Given the records below, the lines starting at the line with "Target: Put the" and ending at the line with "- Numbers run" should be output exactly, both end lines kept and pictures left out.

## Collected data entries
^^^^^^^^

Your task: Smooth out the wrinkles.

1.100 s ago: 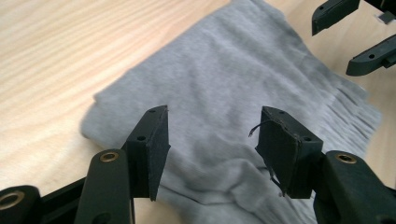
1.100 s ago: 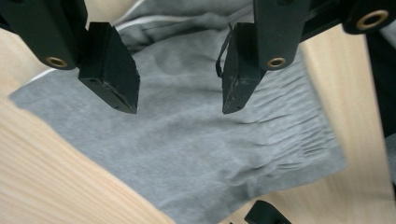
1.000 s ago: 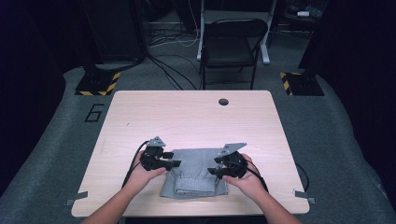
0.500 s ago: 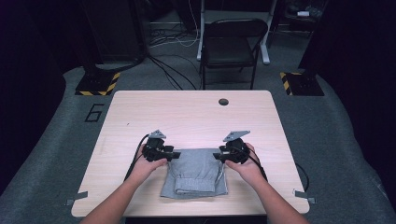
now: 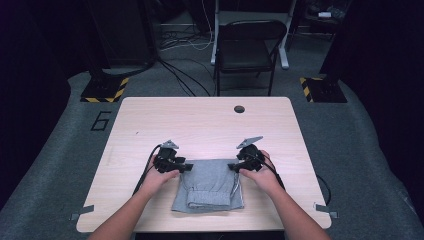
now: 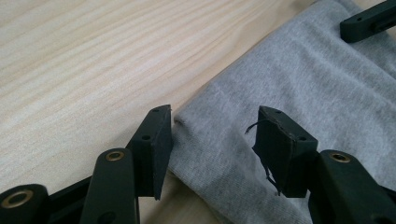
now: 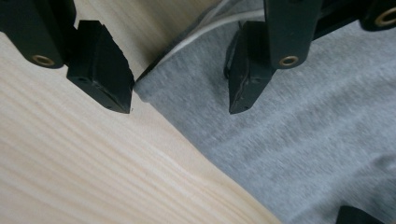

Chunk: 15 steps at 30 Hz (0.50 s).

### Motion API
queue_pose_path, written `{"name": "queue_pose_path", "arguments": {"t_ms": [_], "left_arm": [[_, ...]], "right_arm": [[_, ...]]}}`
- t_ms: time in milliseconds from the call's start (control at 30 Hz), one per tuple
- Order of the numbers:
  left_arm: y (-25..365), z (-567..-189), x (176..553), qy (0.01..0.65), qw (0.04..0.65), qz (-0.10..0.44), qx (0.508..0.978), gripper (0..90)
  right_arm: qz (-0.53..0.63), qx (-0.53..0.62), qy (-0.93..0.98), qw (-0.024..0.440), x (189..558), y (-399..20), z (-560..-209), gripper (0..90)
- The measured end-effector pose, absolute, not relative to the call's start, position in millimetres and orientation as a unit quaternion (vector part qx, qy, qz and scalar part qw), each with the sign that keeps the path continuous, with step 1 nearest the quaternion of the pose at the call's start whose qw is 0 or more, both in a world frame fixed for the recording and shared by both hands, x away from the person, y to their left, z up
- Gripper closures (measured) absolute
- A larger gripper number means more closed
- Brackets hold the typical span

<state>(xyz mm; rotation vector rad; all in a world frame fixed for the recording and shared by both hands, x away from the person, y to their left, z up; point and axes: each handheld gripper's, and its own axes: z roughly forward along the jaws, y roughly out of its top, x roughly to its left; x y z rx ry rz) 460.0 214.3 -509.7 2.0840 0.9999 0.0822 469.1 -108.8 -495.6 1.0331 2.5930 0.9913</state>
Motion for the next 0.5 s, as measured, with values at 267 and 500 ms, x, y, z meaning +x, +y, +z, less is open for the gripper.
{"name": "queue_pose_path", "arguments": {"t_ms": [267,500], "left_arm": [[216.9,-510.9,460.8,0.392,0.391,0.054,0.831,46.0],[216.3,-514.2,461.0,0.389,0.381,0.056,0.837,46.2]], "right_arm": [[0.330,0.352,0.872,0.078,472.4,-106.5,-501.9,38.8],[0.330,0.351,0.873,0.077,471.2,-106.9,-503.2,41.0]]}}
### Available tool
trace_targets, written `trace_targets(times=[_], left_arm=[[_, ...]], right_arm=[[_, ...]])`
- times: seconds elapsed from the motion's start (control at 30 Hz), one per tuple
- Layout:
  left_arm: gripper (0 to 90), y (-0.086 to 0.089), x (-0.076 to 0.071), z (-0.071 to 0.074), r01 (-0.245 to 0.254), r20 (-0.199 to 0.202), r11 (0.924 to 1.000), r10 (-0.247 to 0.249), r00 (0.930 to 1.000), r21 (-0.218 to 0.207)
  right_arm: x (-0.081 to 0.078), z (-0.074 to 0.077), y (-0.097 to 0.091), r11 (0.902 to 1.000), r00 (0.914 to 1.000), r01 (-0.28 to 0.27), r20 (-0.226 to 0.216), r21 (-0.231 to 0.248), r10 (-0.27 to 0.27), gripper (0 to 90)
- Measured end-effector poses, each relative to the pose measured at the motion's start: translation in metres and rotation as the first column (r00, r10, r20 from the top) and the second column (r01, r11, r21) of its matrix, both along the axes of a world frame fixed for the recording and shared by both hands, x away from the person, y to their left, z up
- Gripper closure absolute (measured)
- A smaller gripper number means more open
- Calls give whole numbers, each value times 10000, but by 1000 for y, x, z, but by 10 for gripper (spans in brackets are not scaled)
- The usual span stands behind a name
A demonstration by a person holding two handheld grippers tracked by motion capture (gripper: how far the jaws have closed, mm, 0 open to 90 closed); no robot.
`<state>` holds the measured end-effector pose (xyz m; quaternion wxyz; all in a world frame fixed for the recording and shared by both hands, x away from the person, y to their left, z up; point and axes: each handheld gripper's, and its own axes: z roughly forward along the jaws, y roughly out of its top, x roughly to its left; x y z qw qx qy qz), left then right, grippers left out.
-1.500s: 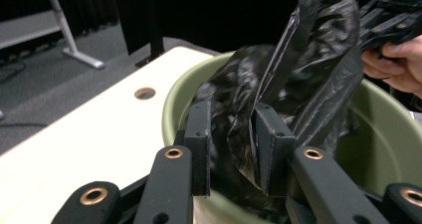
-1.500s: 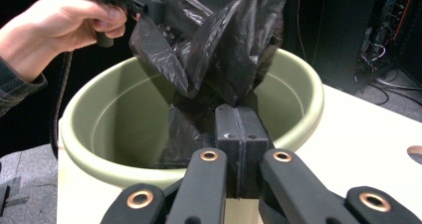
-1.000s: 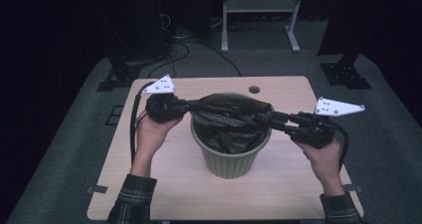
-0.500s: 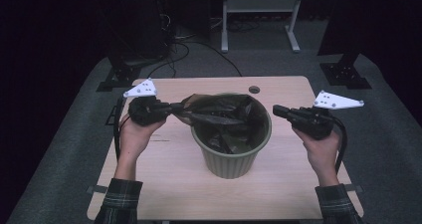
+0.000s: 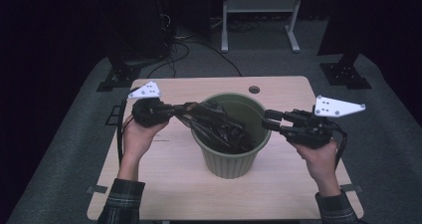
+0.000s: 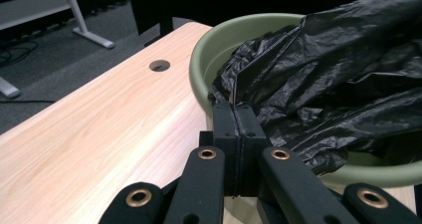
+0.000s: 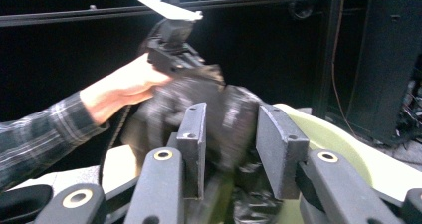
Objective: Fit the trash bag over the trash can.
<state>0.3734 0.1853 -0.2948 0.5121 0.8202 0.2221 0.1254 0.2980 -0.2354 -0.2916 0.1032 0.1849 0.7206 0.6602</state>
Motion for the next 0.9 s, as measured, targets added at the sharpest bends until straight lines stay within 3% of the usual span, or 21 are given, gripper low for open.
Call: trace_targets(times=[0.27,0.37,0.43,0.5,0.6,0.83,0.9], left_arm=[[895,-3,0,0,41,-15,10000,-41,10000,-21],[895,-2,0,-1,60,-30,10000,-60,10000,-11],[895,-2,1,-1,87,-21,10000,-87,10000,3],[895,0,2,-1,41,-45,10000,-41,10000,32],[895,5,5,-2,-106,-58,9999,106,9999,63],[889,9,10,-2,-208,-141,9998,209,9997,77],[704,9,13,-4,-663,-51,9974,665,9978,276]], right_arm=[[-5,-14,13,9972,9976,-599,-370,-438,583,617],[-5,-17,21,9952,9972,-667,-374,-712,642,681],[-3,-19,27,9929,9967,-739,-394,-936,705,808],[-1,-20,32,9908,9979,-602,-323,-1211,566,900],[7,-21,31,9917,9992,-147,-383,-1275,99,900],[18,-20,8,9921,9942,900,-516,-871,-947,900],[22,-18,7,9921,9933,936,-599,-841,-988,900]])
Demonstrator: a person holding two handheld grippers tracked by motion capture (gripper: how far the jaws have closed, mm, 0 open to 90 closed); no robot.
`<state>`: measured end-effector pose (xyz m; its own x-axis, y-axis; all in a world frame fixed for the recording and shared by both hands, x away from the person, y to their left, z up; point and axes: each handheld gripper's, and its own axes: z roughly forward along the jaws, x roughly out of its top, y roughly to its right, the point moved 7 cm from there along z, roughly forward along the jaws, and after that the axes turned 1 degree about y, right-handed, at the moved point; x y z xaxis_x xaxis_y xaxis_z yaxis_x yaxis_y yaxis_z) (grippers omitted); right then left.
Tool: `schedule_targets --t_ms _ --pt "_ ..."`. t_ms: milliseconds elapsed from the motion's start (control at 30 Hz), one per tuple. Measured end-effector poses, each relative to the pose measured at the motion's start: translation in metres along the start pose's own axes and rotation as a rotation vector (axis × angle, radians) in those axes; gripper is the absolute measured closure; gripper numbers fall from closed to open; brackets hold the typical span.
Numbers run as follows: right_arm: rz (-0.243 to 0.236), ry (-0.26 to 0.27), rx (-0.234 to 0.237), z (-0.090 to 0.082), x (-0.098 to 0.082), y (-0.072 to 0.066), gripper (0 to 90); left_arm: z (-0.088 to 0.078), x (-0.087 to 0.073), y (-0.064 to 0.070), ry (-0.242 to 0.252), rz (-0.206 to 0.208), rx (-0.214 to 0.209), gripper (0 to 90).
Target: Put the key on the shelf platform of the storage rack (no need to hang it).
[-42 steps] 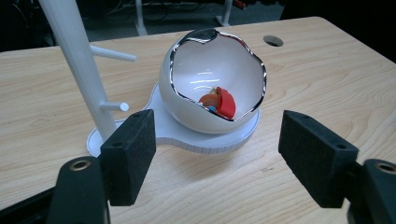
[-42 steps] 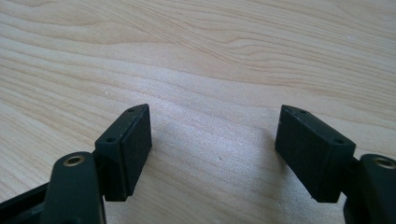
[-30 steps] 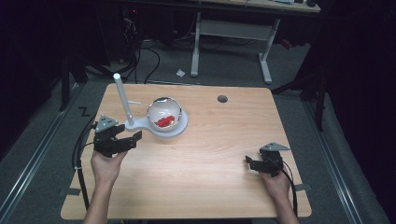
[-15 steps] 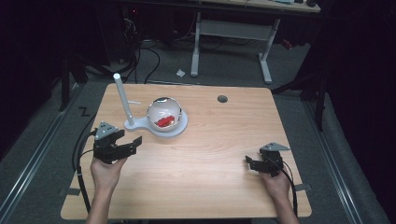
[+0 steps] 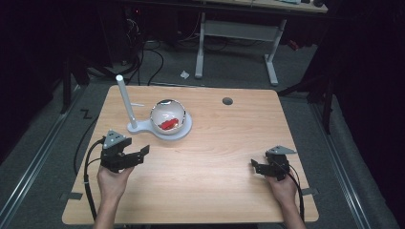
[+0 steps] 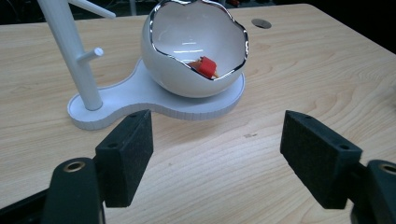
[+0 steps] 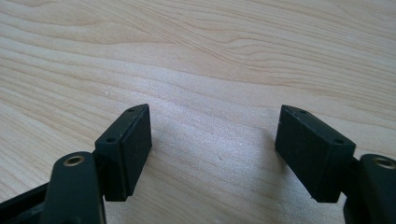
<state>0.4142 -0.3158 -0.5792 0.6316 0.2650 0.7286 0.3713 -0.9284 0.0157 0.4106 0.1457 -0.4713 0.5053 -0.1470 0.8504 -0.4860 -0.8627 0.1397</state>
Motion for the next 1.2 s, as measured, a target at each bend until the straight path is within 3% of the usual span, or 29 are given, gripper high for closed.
schedule_targets --t_ms 567,1200 --pt "0.000 0.001 -0.001 0.000 0.000 0.000 27.1 0.009 -0.008 0.013 -0.009 0.003 -0.035 25.4" --pt "0.000 0.000 -0.001 0.000 0.000 0.000 27.1 0.029 -0.023 0.028 -0.068 0.009 -0.074 25.0"
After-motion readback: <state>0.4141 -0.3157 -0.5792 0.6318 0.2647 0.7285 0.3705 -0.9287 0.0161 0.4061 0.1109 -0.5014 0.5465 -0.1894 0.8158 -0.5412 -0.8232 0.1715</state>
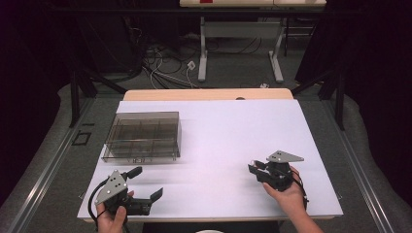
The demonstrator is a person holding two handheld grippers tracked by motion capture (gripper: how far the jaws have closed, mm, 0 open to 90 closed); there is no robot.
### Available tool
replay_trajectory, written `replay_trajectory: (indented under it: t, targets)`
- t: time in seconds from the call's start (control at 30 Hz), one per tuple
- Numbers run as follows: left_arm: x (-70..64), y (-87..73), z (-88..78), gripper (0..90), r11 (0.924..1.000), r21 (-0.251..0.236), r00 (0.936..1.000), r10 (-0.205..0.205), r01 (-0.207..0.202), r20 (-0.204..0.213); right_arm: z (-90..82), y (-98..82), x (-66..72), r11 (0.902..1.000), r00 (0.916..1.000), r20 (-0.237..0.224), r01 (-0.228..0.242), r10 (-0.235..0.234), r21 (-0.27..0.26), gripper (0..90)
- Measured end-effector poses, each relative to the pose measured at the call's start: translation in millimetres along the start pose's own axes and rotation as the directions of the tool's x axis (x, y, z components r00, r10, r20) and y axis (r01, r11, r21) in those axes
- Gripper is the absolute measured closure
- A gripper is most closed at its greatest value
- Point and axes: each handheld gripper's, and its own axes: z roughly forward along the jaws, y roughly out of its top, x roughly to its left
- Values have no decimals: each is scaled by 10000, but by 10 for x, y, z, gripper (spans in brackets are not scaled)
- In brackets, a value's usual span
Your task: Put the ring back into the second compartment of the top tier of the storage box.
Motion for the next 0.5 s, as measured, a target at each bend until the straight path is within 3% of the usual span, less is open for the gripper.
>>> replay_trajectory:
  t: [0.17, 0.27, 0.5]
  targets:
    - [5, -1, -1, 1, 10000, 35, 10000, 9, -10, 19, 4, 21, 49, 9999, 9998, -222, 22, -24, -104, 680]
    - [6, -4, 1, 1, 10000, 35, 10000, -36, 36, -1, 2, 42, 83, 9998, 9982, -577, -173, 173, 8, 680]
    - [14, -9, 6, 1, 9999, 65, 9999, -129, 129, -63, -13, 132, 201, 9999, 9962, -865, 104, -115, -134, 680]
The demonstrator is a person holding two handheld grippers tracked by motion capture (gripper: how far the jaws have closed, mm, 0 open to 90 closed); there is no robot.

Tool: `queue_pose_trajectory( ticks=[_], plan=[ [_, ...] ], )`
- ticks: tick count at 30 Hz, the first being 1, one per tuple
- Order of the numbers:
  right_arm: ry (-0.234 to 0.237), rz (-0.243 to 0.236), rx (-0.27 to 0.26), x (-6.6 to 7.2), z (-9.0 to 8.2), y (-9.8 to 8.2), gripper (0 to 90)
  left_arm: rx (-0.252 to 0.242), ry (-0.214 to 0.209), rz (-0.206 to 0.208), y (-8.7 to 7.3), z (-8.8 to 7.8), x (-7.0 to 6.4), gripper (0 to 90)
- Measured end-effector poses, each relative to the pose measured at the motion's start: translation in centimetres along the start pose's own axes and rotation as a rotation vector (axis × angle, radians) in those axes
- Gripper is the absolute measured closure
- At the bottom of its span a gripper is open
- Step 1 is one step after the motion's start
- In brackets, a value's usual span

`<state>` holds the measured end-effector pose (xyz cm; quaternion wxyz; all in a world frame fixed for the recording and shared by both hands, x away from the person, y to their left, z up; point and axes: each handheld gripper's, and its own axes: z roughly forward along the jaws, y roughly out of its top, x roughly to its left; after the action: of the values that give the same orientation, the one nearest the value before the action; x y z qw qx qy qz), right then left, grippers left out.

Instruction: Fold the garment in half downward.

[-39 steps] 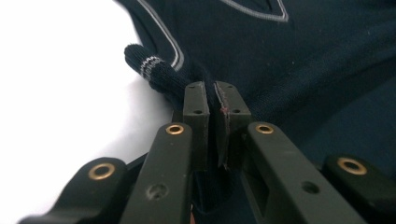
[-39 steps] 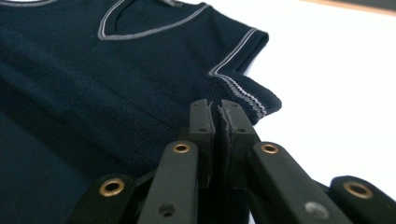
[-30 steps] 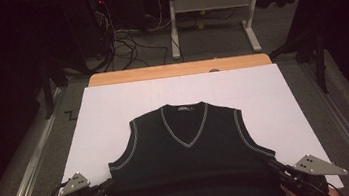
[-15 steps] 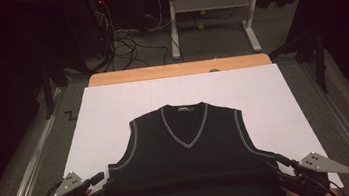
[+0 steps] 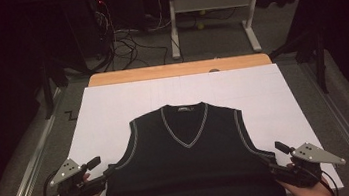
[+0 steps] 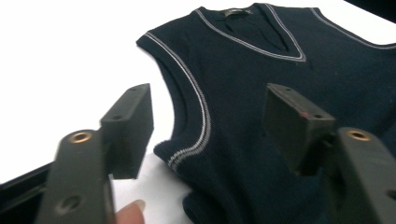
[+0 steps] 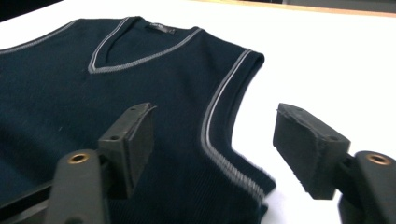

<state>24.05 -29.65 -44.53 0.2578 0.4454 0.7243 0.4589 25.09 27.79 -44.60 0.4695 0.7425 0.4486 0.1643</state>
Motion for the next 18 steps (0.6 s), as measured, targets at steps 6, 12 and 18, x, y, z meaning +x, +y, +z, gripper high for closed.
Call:
queue_pose_trajectory(
  ticks=[6,12,18],
  plan=[
    [0.004,-0.008,0.008,-0.8,1.5,1.3,16.5,-0.021,0.041,-0.020,1.6,0.9,1.0,12.2],
    [-0.002,0.011,0.013,-1.8,3.6,3.0,2.7,-0.011,0.009,-0.010,3.1,2.3,1.3,0.0],
    [-0.016,0.012,0.034,-2.2,5.3,4.0,0.1,-0.007,-0.028,-0.034,4.0,4.4,1.7,0.0]
  ],
)
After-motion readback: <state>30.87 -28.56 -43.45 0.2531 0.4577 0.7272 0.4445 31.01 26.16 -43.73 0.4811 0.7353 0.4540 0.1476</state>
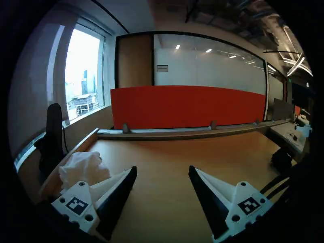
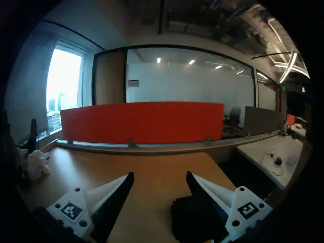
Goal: Fold towel
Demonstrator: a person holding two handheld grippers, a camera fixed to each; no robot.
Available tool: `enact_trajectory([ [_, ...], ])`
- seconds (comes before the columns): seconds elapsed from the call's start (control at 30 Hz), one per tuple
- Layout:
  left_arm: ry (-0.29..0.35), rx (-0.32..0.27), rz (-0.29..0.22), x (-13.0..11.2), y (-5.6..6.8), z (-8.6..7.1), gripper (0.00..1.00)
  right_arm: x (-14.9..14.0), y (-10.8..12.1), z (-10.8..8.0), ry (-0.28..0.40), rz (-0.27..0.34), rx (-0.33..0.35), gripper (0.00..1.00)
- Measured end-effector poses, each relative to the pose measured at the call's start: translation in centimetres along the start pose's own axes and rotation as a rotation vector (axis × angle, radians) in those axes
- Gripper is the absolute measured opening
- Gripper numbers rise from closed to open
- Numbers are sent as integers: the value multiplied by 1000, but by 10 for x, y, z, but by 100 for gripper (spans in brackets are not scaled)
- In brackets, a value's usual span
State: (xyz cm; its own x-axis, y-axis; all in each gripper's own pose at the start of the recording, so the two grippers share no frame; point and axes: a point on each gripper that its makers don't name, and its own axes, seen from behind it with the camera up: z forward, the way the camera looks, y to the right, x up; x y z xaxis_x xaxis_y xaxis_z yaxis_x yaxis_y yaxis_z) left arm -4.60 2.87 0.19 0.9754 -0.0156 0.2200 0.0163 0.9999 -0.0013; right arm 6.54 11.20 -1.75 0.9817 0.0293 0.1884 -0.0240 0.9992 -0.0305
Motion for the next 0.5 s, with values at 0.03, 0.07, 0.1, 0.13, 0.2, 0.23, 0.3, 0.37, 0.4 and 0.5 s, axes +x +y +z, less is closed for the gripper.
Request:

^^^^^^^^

## Written response
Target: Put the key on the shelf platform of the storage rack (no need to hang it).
[-42 steps] 
[-42 steps] 
[-30 steps] 
[-15 steps] 
[+0 steps] 
[+0 steps] 
[+0 steps] 
<state>0.4142 -0.3158 -0.5792 0.6316 0.2650 0.7286 0.3713 -0.9284 0.0157 0.4106 0.1457 -0.4713 0.5053 -0.1470 0.8504 -0.4860 -0.8627 0.1397</state>
Motion for the next 1.2 s, as measured, a target at each bend until the straight path is within 3% of the usual span, or 29 are given, gripper high for closed.
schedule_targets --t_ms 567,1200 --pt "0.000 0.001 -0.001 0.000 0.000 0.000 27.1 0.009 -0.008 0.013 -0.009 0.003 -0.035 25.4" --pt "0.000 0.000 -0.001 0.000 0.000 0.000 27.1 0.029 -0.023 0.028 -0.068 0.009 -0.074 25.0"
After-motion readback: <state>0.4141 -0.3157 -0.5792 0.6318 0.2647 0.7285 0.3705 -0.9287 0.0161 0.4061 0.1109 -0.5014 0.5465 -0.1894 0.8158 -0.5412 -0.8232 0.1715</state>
The demonstrator is a person holding two handheld grippers tracked by motion capture (gripper: how far the jaws have closed, mm, 0 open to 90 closed); there is no robot.
### Available tool
replay_trajectory, written `replay_trajectory: (indented under it: t, targets)`
- t: time in seconds from the call's start (control at 30 Hz), one per tuple
- Numbers run as follows: left_arm: x (-70..64), y (-87..73), z (-88..78), gripper (0..90), r11 (0.924..1.000), r21 (-0.251..0.236), r00 (0.936..1.000), r10 (-0.205..0.205), r01 (-0.207..0.202), r20 (-0.204..0.213); right_arm: z (-90..82), y (-98..82), x (-66..72), r11 (0.902..1.000), r00 (0.916..1.000), r20 (-0.237..0.224), r01 (-0.228..0.242), r10 (-0.235..0.234), r21 (-0.27..0.26), gripper (0..90)

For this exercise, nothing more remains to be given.